Items from a dataset:
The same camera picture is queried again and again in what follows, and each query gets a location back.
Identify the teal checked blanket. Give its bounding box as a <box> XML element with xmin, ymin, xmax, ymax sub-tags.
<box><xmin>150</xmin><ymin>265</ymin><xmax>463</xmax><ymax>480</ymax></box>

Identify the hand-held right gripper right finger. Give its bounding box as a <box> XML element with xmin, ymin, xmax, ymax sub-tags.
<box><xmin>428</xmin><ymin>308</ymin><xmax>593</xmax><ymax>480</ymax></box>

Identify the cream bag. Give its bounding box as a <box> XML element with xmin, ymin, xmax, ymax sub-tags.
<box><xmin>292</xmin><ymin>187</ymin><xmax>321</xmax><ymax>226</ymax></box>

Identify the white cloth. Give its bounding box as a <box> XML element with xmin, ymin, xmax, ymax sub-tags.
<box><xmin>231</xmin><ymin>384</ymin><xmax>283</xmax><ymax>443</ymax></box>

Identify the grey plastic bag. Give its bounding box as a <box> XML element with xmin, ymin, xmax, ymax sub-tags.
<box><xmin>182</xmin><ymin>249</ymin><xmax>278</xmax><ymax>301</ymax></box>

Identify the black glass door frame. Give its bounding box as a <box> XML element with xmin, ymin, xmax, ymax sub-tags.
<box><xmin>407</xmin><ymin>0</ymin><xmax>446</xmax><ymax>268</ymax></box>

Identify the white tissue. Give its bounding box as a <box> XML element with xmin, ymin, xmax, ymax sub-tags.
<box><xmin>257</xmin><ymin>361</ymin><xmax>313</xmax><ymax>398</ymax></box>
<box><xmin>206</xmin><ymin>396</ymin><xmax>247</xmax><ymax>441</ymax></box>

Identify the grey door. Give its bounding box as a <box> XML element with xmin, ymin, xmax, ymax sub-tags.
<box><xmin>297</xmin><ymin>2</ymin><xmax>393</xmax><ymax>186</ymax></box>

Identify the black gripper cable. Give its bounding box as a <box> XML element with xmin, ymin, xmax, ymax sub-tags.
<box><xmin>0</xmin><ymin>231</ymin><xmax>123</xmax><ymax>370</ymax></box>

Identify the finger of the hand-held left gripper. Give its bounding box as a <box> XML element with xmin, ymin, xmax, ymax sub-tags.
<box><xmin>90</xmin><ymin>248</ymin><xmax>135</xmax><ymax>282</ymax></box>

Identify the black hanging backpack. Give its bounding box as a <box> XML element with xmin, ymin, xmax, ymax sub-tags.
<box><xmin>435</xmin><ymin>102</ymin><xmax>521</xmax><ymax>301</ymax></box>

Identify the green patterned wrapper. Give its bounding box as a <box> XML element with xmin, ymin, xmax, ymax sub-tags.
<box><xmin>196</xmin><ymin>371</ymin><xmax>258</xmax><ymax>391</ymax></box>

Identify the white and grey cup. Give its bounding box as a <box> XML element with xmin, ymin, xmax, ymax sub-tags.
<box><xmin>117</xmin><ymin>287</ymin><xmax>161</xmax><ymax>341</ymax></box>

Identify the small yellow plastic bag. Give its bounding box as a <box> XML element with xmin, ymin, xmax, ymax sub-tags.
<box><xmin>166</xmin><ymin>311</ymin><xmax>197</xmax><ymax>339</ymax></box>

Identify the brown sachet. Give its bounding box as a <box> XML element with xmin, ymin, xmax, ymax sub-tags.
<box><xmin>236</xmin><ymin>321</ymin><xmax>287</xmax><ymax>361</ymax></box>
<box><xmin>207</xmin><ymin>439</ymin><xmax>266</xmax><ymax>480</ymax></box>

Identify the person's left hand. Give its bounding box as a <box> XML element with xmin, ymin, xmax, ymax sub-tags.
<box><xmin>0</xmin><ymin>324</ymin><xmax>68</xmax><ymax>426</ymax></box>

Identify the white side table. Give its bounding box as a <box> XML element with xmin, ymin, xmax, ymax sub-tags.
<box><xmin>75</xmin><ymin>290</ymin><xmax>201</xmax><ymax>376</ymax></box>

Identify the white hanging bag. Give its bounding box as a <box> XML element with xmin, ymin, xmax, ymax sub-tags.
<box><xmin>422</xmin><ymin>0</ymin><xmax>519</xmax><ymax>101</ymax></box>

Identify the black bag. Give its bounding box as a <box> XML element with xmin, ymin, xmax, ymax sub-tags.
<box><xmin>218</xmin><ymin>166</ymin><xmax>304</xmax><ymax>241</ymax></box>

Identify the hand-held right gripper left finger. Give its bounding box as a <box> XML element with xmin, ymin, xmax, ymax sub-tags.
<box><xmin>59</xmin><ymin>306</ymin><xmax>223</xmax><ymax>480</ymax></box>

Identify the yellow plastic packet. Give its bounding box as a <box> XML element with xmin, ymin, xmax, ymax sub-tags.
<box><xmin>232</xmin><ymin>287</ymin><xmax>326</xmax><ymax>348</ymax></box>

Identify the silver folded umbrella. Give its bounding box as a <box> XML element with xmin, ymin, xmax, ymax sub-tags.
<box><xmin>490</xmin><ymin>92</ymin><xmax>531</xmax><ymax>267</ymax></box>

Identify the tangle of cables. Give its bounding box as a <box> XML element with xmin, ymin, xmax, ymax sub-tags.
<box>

» EXERCISE INSTRUCTIONS: Lines in the records above that carry the word "plastic" are to be located and copied.

» ANSWER TO THIS TASK:
Identify the grey plastic bag. Give its bounding box as a <box> XML element with xmin, ymin, xmax, ymax sub-tags.
Identify the small yellow plastic bag. Give its bounding box as a <box> XML element with xmin, ymin, xmax, ymax sub-tags.
Identify the yellow plastic packet. Give its bounding box as a <box> XML element with xmin, ymin, xmax, ymax sub-tags.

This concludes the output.